WORK INSTRUCTION: Repeat these records exactly, pictures excluded.

DATA SUPPLIED:
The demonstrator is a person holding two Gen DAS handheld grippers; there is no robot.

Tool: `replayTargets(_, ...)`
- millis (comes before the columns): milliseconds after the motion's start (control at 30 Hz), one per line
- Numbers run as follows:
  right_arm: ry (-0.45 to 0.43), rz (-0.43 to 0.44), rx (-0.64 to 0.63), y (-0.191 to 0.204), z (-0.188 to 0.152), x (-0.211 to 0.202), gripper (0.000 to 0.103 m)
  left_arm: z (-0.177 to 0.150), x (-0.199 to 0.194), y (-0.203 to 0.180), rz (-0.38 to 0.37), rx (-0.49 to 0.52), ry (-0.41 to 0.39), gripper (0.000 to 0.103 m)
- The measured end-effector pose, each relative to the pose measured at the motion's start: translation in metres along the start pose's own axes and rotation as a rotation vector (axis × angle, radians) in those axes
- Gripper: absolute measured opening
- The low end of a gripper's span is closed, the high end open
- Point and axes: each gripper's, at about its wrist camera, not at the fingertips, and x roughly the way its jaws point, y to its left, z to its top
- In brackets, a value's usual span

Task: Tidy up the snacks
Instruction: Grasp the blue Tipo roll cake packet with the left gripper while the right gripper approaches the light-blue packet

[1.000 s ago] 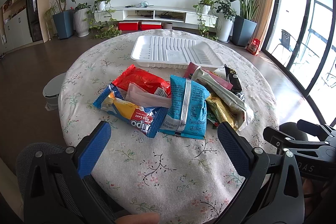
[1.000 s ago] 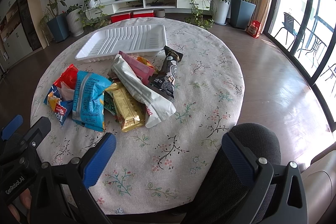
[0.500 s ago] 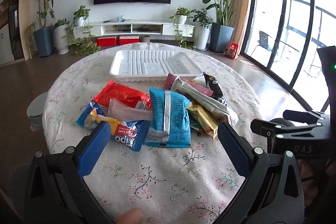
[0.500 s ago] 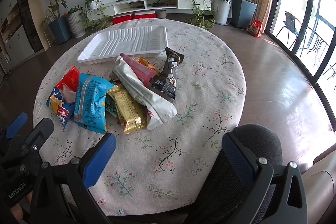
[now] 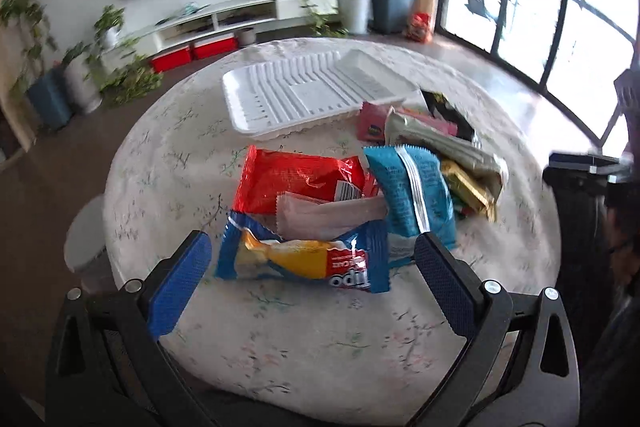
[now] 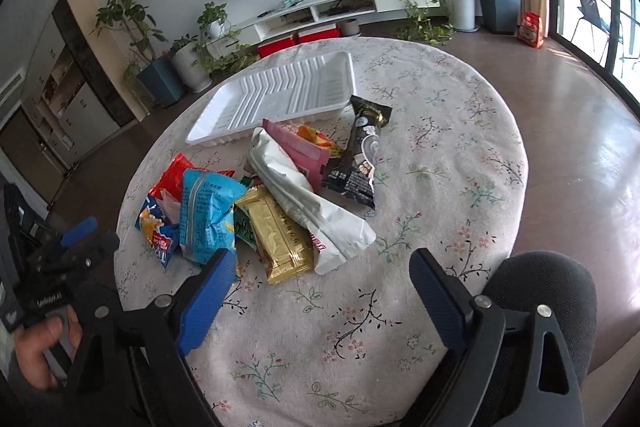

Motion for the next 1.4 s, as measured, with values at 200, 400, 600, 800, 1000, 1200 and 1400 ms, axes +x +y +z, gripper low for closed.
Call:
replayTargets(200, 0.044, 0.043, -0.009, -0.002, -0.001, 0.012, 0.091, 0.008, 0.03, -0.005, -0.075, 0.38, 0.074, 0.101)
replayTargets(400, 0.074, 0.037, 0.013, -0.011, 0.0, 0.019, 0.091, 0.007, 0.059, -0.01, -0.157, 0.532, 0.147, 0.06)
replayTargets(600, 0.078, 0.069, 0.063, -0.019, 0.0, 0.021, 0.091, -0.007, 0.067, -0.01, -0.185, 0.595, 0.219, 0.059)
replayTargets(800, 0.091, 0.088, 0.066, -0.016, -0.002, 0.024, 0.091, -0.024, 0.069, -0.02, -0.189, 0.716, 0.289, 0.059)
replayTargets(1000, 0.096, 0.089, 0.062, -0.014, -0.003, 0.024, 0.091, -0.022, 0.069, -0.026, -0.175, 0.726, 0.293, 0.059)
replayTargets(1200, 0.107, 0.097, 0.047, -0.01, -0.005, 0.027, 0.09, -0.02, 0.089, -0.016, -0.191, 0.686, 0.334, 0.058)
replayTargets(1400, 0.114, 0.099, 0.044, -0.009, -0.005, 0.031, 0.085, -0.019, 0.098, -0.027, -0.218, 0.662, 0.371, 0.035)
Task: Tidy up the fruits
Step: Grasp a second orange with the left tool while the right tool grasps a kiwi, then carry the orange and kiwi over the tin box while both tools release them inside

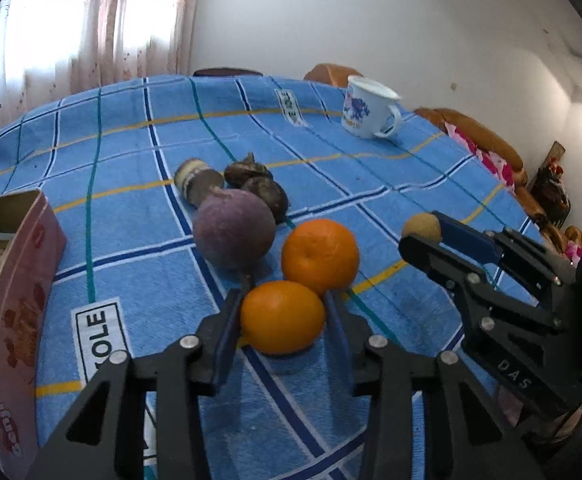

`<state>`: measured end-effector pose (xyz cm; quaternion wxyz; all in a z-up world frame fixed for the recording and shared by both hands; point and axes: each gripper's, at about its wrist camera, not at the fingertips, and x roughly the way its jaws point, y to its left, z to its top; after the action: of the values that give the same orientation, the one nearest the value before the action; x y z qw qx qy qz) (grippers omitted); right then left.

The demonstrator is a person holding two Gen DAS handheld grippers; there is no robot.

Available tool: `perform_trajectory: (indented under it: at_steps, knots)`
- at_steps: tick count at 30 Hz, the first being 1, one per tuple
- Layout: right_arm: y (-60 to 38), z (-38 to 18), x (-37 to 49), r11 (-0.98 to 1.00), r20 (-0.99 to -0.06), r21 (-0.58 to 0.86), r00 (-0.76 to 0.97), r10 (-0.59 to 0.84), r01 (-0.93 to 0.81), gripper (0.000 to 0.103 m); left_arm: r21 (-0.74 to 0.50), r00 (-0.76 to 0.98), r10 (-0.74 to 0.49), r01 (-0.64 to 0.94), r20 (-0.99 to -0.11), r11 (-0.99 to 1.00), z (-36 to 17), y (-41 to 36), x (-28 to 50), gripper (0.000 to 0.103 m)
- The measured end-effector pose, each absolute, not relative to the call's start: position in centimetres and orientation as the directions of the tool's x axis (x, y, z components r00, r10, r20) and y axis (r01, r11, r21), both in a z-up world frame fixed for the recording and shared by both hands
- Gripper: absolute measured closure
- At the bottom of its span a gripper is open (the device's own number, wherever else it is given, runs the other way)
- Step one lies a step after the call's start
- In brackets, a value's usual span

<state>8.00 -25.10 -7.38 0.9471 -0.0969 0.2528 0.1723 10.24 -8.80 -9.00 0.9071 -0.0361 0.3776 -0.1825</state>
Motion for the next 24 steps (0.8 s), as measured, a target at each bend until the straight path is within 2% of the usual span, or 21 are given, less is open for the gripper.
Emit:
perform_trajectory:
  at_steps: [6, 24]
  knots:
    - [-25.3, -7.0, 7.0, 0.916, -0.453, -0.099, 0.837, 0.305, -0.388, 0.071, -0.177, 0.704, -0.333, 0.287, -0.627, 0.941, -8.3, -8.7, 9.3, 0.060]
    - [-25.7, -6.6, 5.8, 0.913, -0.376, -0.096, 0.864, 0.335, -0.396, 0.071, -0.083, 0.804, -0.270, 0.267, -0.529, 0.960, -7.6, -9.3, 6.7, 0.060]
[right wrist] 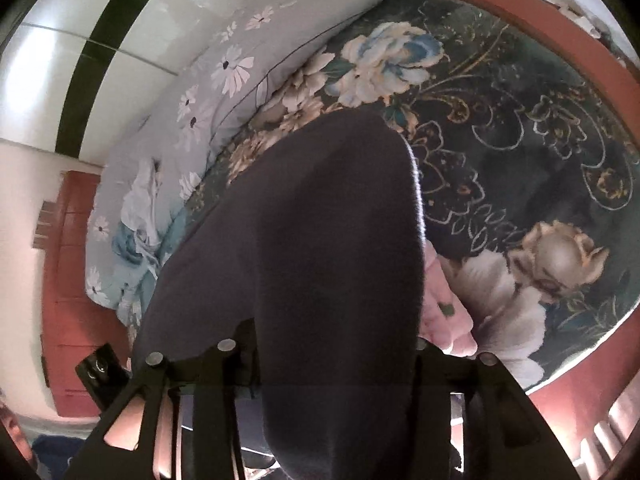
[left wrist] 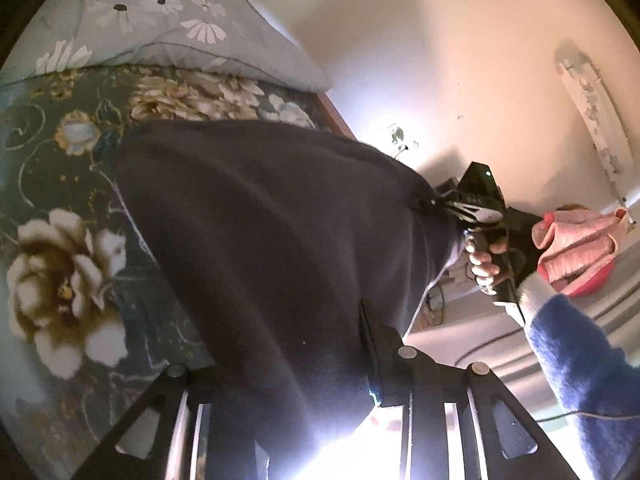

FINISHED EXERCISE:
The demonstrator is a person holding two Gen DAS handheld grippers; there is no robot.

Tool: `replayTargets(_, ...)`
- millis (comes before the columns): milliseconds after the motion's start (control at 30 Hz), one per line
- Numbers run as follows:
  right_arm: ry (-0.45 to 0.43), rz (-0.43 to 0.44), rx (-0.64 to 0.63), y (-0.191 to 0.204), z (-0.188 to 0.152), x (-0.211 to 0.202), gripper (0.000 to 0.103 m)
  left_arm: z (-0.177 to 0.150), x (-0.199 to 0.194), y (-0.203 to 0.180), rz (-0.38 to 0.37), rx (-0.49 to 0.52), ry (-0.41 to 0.39), gripper (0.000 to 0.103 m)
- The measured end-effector pose, each relative to the pose measured at the motion's start: translation in metres along the start pose's own axes and rotation as a rotation vector (axis × angle, radians) in those axes
- Gripper: absolute measured opening
- The low end of a gripper's span is closed, the high end open
- Point and axes: each gripper's, at about its wrist camera, not at the fingertips, and x roughly the way its jaws point, y to its left, z to its top
- In brackets, a value's usual span

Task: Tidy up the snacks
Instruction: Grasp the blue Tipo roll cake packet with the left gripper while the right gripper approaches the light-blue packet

[1.000 s ago] 
[1.000 s ago] 
[0.500 s ago] 
[0.500 s ago] 
[now] 
[now] 

Motion for the next 1.4 s, as measured, with values at 200, 400, 600, 800, 1000, 1200 and 1400 ms, axes +x +y +z, gripper low for closed.
Call:
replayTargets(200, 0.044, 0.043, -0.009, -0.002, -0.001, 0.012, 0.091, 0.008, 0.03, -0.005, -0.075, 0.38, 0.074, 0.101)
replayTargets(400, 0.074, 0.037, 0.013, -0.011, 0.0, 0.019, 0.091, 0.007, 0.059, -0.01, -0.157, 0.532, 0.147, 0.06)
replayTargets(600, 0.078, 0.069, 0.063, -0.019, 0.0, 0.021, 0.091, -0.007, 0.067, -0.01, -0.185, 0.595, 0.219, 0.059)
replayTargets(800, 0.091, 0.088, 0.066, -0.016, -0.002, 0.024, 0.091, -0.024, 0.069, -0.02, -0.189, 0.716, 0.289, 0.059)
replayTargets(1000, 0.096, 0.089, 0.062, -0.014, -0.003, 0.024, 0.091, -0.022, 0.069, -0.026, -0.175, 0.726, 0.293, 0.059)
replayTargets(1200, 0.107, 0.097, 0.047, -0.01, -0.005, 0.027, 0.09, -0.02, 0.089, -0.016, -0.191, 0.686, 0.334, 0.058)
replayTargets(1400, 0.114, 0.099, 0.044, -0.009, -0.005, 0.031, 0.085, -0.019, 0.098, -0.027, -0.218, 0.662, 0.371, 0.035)
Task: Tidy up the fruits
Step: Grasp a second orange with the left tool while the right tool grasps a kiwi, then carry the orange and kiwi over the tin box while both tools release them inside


`<state>`: measured end-effector pose (xyz cm; quaternion wxyz; all in a z-up world frame fixed for the recording and shared by both hands; point and axes: each gripper's, at about its wrist camera, not at the fingertips, and x roughly the way its jaws point, y to its left, z to its top; after the action: of the values that give the same orientation, the one nearest the value before the action; x y z qw qx qy qz) (grippers omitted); right then left.

The demonstrator is a person holding two Gen DAS handheld grippers; there is no robot.

Available tool: `perform_trajectory: (indented under it: at_steps, knots)`
- at_steps: tick count at 30 Hz, the first being 1, one per tuple
- Layout: right_arm: y (-60 to 38), z (-38 to 18), x (-37 to 49), r11 (-0.98 to 1.00), r20 (-0.99 to -0.06), r21 (-0.58 to 0.86), r00 (-0.76 to 0.97), r10 (-0.59 to 0.84), r01 (-0.93 to 0.81), gripper (0.000 to 0.103 m); left_arm: r21 (-0.74 to 0.50), r00 (-0.76 to 0.98), r10 (-0.74 to 0.49), r01 (-0.64 to 0.94), r20 (-0.99 to -0.11), r11 (-0.99 to 1.00), z (-36 to 17), y (-41 to 36), x (-28 to 50), gripper (0.000 to 0.103 m)
- The measured end-effector pose, each absolute, not relative to the call's start: position in centimetres and orientation as the directions of the tool's x axis (x, y, z components r00, r10, r20) and y axis (r01, r11, r21), both in a z-up world frame fixed for the recording and shared by both hands
- Gripper: absolute measured closure
- At the bottom of its span a gripper is open (the device's own number, wherever else it is given, runs the other way)
- Step one lies a step after the call's start
- In brackets, a value's usual span

<state>8.00 -25.10 -7.38 0.9471 -0.0969 0.2528 0.1723 10.24 -8.80 -9.00 0.9071 -0.0361 0.3776 -0.1825</state>
Motion for the next 24 steps (0.8 s), as measured, a target at each bend until the straight path is within 2% of the usual span, or 21 are given, less is open for the gripper.
Emit:
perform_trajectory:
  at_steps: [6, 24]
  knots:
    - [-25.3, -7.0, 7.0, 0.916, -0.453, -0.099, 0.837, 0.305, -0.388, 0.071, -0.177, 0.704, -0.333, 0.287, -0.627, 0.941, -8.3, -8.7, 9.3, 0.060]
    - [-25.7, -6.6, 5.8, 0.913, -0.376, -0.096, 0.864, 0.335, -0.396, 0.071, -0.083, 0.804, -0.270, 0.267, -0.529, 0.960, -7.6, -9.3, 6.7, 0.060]
[right wrist] 
[left wrist] 

The work on this exercise is done.